Abstract
Casimiroa edulis is known as cochitzapotl, and it belongs to a species of tropical fruiting tree in the family Rutaceae, native to eastern Mexico and Central America south to Costa Rica. In this study, we isolated two furocoumarins and two polymethoxyflavones from leaves of C. edulis and evaluated the functions of glucose and lipid metabolism activity with 3T3-L1 adipocytes. We discovered that the addition of furocoumarins increased glucose uptake and lipid accumulation in 3T3-L1 adipocyte. These results suggest that furocoumarin compounds can be used as functional food-derived compounds, to regulate adipocyte functioning for the management of metabolic syndrome, which is associated with dysfunctions of glucose and lipid metabolism.
Graphical Abstract
Phenolic compounds from leaves of Casimiroa edulis showed adipogenesis activity of 3T3-L1 adipocytes
Casimiroa edulis is a species of tropical fruiting tree. Zapotin in C. edulis has been found to induce both cell differentiation and apoptosis in cultured human promyelocytic leukemia HL-60 cells.Citation1) This compound inhibits 12-O-tetradecanoylphorbol 13-acetate (TPA)-induced ornithine decarboxylase activity in human bladder carcinoma cells (T24 cells) and TPA-induced nuclear factor-kappa B activity in human hepatocellular liver carcinoma cells.Citation2) The data suggest that zapotin deserves further investigation as a potential cancer suppressive agent. Crude plant extracts of seeds and of leaves of C. edulis have been found to affect blood pressure, cardiac activity,Citation3–5) and aortic muscular tone,Citation6) and to possess anticonvulsant activity,Citation7,8) but previous study has focused mainly on seed components and leaf components that were not studied well.

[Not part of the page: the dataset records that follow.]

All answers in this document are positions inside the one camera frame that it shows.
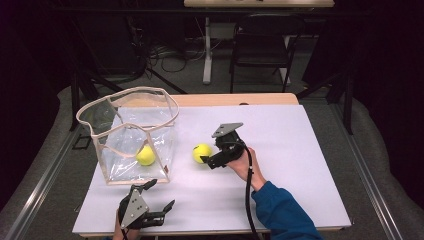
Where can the wooden table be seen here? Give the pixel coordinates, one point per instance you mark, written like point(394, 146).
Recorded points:
point(233, 99)

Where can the white table mat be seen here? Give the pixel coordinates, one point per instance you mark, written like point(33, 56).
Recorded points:
point(293, 143)

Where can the transparent plastic bag beige trim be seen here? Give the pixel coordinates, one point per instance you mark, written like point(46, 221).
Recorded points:
point(133, 150)

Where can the white-legged desk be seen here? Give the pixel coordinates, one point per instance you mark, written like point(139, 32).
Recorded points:
point(207, 50)

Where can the person's right hand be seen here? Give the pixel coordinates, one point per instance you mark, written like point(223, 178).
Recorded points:
point(243, 166)

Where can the black metal stand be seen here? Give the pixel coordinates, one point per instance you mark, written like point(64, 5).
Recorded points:
point(86, 83)
point(343, 96)

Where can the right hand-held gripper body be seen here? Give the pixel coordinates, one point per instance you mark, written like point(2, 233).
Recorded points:
point(230, 146)

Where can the black chair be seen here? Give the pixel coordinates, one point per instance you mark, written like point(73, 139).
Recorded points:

Adipocytes play a major role in the maintenance of energy balance. The amount of glucose uptake into the adipocytes is significant in the maintenance of serum glucose levels, because adipocyte-specific knockout of an insulin-dependent glucose transporter (glut4) results in diabetic symptoms.Citation9) Lipid synthesis (lipogenesis) is also a vital function of adipocytes. In vivo studies have suggested that adipose tissue is responsible for more than 50% of fatty acid (FA) synthesis in mammals.Citation10) FA synthesis is a cytosolic process utilizing acetyl CoA as precursor. It is generally accepted that FA is synthesized from various substrates (glucose, pyruvate, lactate, and acetate).Citation11) It is indispensable for the management of adipocyte functions to evaluate complicated metabolisms, including lipogenesis and glucose uptake.
In this study, we tried to isolate phenolic compounds from C. edulis leaves, and investigated other effect, adipogenesis, including glucose uptake, FA synthesis activity, and lipid accumulation with 3T3-L1 adipocytes. PPARγ synthesized ligand, pioglitazone, was used as positive control, since PPARγ is abundantly expressed in 3T3-L1 adipocytes and plays a central role in metabolism and differentiation.Citation12) Pioglitazone, a major insulin sensitizer, promotes preadipocyte metabolism including glucose uptake and FA synthesis through PPARγ activationCitation13) and is widely used in the treatment of type 2 diabetes.
Materials and methods
Leaves of C. edulis were collected at the Botanical Garden of Nippon Shinyaku Co., Kyoto, Japan. The voucher specimen was deposited at Gifu Pharmaceutical University. 13C6 glucose and pioglitazone were purchased from Sigma (St. Louis, MO). [1,2,3,4,5,6,7,8,9,10,11,12,13,14,15,16-13C] palmitic acid was from Watari (Tokyo). Unless otherwise indicated, all chemicals were purchased from Nacalai Tesque (Kyoto, Japan) or Wako Pure Chemicals (Osaka, Japan) and were of guaranteed reagent grade or tissue culture grade.
General experimental procedures
1H and 13C NMR spectra were recorded on an EX400 (1H at 400 MHz and 13C at 100 MHz, JEOL) spectrometer. Chemical shifts appeared as δ values with trimethylsilane as internal reference. Peak multiplicities were quoted in Hz. EI-MS was recorded on a JMSDX-300 (JOEL) spectrometer. Kiesel gel 60 (60–230 mesh, Merck, Japan) and Fuji Silysia Chemical Chromatorex ODS (100–200 mesh) were used for column chromatography. Kiesel-gel 60 F256 (Merck, Tokyo) at 0.25 mm was used for analytical and 0.5 mm for preparative TLC.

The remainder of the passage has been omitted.